-- Opening Marker --
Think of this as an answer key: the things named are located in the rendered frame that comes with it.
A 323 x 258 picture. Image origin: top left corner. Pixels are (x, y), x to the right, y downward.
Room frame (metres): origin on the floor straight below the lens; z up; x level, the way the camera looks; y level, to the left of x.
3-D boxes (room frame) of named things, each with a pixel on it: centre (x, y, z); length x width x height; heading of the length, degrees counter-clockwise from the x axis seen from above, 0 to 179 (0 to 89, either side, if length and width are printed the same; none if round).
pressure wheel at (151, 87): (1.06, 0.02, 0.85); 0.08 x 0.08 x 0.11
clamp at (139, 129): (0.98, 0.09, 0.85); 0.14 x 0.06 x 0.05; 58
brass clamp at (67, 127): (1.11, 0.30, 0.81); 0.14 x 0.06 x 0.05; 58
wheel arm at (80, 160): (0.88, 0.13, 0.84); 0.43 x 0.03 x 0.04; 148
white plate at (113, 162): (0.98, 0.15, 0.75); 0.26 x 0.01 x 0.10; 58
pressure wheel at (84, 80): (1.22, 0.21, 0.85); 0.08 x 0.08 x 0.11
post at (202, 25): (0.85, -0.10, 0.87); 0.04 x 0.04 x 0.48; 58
-- Closing Marker --
- **PROBLEM DESCRIPTION**: Could you show every line of the listing that holds the string "pressure"?

- **ANSWER TO THE PROBLEM**:
pressure wheel at (151, 87): (1.06, 0.02, 0.85); 0.08 x 0.08 x 0.11
pressure wheel at (84, 80): (1.22, 0.21, 0.85); 0.08 x 0.08 x 0.11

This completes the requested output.